Było mi o tyle ciężko, gdyż byłam podekscytowana moim ostatnim wynikiem na treningu. No o tym nie pisałam jeszcze, ale jakoś nie było okazji.
Trening zrobiłam w czwartek, chciałam się rozkręcić przed półmaratonem i postanowiłam, że pobiegnę moje 5k w tempie w miarę szybkim. Tak naprawdę to chciałam sprawdzić na ile mnie stać i miałam do dyspozycji prostą drogę bez wzniesień. No i tak się rozpędziłam, ze jak spojrzałam na garmina to myslalam, ze mi się popsuł. Dosłownie nie wierzyłam.
1 km 4:15
2 km 4: 07
3 km 4:01 !!!!
4 km 4:07
5 km…padłam! Nie dałam rady i wyszło jakieś 5:24
Jak dla mnie to był szok, bo nie pamiętam, żebym mój Garmin to kiedyś widział taki wynik.
Start w Wiązowej traktowałam jako sprawdzian przed maratonem w Rzymie, i teraz już wiem, że będę próbowała pobiec na 3:45. Niewiem czy mi się uda czy nie,ale spróbuje. Jarema obiecał, że mnie przypilnuje i poprowadzi na ten czas. Uda się to się uda, a jak nie to trudno. I tak będzie dla mnie sukcesem ukończenie tego biegu, bo prawie rok przerwy i niesmak po ostatnich moich startach pozostał i czas najwyższy się przełamać. Myślę, że jestem na dobrej drodze…
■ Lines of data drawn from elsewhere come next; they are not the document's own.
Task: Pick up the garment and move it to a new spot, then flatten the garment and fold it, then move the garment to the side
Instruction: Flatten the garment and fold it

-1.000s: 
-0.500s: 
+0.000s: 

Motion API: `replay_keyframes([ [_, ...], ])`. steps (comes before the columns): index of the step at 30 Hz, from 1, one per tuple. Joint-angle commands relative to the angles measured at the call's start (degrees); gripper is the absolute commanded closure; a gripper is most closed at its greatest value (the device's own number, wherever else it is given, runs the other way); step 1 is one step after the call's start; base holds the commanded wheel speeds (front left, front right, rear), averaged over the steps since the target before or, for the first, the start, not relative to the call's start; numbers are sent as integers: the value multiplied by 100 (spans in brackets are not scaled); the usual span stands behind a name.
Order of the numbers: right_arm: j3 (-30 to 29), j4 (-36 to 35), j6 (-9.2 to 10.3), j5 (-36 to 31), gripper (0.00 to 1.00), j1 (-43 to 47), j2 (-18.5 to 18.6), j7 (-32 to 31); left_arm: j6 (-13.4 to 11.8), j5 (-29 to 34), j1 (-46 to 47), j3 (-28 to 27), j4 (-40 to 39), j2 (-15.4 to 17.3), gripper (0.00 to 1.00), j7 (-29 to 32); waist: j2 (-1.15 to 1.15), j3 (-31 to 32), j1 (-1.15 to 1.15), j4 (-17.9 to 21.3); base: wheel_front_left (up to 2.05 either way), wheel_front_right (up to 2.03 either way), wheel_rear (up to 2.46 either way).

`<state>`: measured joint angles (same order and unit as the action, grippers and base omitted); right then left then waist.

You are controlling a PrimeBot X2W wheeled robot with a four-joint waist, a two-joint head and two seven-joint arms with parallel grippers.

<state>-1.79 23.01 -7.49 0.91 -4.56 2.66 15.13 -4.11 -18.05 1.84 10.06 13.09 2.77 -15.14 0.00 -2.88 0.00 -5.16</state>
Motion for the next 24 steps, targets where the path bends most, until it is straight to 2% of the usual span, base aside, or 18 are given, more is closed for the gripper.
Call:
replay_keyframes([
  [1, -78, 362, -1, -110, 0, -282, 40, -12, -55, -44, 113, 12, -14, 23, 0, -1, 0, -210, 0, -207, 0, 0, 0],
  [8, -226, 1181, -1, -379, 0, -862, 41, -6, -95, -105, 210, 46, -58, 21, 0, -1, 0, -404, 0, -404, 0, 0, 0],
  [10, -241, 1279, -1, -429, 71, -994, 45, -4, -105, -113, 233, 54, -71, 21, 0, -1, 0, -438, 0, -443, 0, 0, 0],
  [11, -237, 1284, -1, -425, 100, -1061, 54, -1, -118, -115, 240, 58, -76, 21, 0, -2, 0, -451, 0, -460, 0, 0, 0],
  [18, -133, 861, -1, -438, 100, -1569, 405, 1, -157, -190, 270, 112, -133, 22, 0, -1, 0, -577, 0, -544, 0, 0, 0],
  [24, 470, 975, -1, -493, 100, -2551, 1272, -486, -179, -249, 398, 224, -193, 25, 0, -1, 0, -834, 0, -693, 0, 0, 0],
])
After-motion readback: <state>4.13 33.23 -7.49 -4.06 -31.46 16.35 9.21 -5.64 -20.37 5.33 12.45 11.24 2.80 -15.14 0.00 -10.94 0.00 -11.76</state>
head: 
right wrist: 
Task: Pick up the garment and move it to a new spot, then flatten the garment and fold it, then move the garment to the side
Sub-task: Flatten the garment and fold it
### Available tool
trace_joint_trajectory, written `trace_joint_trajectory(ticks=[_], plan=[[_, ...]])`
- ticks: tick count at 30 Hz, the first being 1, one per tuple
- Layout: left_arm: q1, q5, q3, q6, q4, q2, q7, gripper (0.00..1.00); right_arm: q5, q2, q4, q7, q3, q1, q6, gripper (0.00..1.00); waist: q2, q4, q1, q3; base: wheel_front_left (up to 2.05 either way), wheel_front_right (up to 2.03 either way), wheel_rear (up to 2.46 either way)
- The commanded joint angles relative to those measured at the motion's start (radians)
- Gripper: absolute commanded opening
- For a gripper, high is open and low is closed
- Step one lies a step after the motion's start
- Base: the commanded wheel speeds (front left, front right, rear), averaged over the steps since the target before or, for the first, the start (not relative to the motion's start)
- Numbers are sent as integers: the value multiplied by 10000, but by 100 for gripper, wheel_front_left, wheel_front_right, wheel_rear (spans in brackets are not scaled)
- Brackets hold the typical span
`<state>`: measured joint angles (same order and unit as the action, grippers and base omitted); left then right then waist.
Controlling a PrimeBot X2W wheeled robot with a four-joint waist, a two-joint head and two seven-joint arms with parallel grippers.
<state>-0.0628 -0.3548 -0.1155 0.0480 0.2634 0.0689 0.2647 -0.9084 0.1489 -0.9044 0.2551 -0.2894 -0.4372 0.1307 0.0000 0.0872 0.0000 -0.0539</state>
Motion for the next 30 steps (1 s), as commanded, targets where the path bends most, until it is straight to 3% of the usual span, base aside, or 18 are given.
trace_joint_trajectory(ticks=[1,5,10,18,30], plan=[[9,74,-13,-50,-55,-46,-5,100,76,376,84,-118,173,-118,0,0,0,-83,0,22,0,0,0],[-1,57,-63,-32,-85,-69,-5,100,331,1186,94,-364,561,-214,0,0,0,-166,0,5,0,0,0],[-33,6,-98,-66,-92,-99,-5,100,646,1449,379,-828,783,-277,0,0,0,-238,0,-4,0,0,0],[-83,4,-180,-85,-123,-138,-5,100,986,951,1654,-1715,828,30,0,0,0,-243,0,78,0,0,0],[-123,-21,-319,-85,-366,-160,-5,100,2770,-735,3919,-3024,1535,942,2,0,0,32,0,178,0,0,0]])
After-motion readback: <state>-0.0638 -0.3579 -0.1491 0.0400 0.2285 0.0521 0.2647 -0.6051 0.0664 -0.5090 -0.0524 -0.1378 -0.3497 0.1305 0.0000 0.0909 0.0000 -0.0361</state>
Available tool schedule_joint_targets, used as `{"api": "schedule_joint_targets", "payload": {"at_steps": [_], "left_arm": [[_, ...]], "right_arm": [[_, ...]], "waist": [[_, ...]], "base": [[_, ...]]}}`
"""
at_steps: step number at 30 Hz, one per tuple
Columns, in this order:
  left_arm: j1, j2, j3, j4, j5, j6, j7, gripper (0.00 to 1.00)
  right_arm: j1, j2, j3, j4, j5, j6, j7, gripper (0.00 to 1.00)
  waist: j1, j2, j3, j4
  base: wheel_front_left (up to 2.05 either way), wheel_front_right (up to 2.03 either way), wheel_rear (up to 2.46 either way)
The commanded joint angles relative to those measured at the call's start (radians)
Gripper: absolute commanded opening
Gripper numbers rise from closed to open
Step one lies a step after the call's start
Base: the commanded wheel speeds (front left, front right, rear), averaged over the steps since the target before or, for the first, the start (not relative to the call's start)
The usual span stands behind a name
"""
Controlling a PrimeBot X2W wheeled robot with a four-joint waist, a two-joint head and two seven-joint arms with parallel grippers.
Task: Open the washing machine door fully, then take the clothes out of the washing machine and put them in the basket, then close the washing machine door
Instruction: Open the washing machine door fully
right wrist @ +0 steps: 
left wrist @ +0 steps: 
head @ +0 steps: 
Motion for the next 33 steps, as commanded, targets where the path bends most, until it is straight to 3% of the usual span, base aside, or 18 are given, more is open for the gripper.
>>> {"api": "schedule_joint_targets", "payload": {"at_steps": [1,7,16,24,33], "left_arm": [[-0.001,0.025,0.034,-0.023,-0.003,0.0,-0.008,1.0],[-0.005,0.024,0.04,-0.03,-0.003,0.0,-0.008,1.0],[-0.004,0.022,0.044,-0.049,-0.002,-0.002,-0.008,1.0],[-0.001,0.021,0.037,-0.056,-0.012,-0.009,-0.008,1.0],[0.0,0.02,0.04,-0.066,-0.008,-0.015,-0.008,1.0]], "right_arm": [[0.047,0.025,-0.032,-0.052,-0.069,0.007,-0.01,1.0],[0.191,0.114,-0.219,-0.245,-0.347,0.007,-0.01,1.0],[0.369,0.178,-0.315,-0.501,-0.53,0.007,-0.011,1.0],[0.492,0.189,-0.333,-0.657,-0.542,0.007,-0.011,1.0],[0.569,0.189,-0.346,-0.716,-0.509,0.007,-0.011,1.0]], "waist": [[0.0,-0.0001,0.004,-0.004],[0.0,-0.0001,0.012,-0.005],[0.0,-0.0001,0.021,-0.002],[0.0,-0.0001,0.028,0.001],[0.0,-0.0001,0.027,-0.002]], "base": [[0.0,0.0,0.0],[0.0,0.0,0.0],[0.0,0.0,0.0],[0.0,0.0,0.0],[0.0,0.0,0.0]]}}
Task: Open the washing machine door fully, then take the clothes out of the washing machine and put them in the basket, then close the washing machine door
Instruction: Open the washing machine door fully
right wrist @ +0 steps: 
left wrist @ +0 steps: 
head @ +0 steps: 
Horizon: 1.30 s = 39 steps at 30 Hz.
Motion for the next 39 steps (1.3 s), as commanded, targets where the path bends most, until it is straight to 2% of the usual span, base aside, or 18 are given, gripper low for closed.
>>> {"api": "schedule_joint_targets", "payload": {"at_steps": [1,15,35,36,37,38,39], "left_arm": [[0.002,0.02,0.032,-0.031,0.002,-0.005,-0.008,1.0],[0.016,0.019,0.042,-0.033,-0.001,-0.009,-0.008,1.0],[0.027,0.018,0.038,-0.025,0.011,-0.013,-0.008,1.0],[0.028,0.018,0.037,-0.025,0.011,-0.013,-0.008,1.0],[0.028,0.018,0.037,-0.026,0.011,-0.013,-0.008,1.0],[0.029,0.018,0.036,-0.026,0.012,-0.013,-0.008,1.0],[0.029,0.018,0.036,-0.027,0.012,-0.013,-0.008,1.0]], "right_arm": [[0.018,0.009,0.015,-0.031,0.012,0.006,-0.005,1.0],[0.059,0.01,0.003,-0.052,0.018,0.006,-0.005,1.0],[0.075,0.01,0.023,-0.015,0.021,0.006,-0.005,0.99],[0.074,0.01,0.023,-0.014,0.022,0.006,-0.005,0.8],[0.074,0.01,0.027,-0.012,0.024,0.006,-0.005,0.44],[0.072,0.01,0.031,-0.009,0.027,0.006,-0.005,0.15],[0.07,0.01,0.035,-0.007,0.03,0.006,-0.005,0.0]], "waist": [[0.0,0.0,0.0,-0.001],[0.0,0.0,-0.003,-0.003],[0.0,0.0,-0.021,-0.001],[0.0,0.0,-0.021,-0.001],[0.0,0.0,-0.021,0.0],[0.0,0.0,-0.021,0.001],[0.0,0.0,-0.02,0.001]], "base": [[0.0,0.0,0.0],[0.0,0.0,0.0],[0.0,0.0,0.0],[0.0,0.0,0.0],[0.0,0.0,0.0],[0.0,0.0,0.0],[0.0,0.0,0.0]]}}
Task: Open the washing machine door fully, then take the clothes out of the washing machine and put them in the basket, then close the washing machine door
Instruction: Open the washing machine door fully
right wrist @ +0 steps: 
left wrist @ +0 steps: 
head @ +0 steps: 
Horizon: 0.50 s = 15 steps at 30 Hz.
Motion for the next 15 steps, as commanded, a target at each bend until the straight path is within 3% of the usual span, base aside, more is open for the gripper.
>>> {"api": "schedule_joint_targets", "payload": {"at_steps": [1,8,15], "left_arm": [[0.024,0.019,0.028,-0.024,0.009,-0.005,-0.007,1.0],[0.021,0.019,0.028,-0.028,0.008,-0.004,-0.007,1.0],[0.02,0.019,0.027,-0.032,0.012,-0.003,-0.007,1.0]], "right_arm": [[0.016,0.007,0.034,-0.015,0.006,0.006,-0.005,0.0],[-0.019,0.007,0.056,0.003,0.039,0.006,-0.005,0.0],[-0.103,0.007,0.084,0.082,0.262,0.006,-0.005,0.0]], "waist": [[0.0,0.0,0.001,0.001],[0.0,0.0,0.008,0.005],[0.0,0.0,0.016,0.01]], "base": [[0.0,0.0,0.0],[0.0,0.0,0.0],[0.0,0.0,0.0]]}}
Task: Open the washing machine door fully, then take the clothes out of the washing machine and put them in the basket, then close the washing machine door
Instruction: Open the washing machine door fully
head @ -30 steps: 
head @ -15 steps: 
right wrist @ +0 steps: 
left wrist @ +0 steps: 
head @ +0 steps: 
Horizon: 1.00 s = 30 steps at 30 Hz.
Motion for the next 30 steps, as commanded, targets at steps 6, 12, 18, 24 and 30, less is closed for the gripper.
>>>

Blog moga komentować tylko Przyjaciele autora Marysieńka (2010-03-01,13:16): Jasne, że się uda...śmiem twierdzić, że stać Ciebie na lepiej...wiem co piszę..wszak kilka maratonów mam zaliczonych...gratuluję wyniku:))) biegaczka;-) (2010-03-01,13:30): Muszę zacząć powolutku, drobnymi kroczkami! W razie czego Dębno na mnie czeka! no i Chicago biegaczka;-) (2010-03-01,14:01): Przed Krakowem też tak myślałam i spuchłam na 30 km! teraz wolę zaczac spokojniej...Ale cieszę się, że we mnie wierzycie! biegaczka;-) (2010-03-01,14:16): Wiechu narazie poza moim zasięgiem! Może w Chicago, słyszałam ze trasa na życiówkę, a poza tym juz nawet zakład przegrałam przez to 3:30...tutaj potrzebuje czasu na treningi a dalej robię to nieregularnie. biegaczka;-) (2010-03-01,14:17): Kokrobite zgadzam sie z Tobą! (2010-03-01,18:06): Wielkie gratki,teraz będę trzymał kciuki za maraton.:))) biegaczka;-) (2010-03-01,19:28): dak dzięki wielkie! A truskaweczko Twój garmin kiedys tez zobaczy...chyba, ze to mocno ukryjesz i nie bedziesz chciała mu pokazac! Aussie (2010-03-02,05:50): Ave, Caesar, biegnący na 3:45 te salutant ;)
Trzymam kciuki Paulina za realizację planu! biegaczka;-) (2010-03-02,19:01): Ja nie chce zapeszac...więc nie będę ciągle dziękować ale to fajnie, że we mnie wierzycie!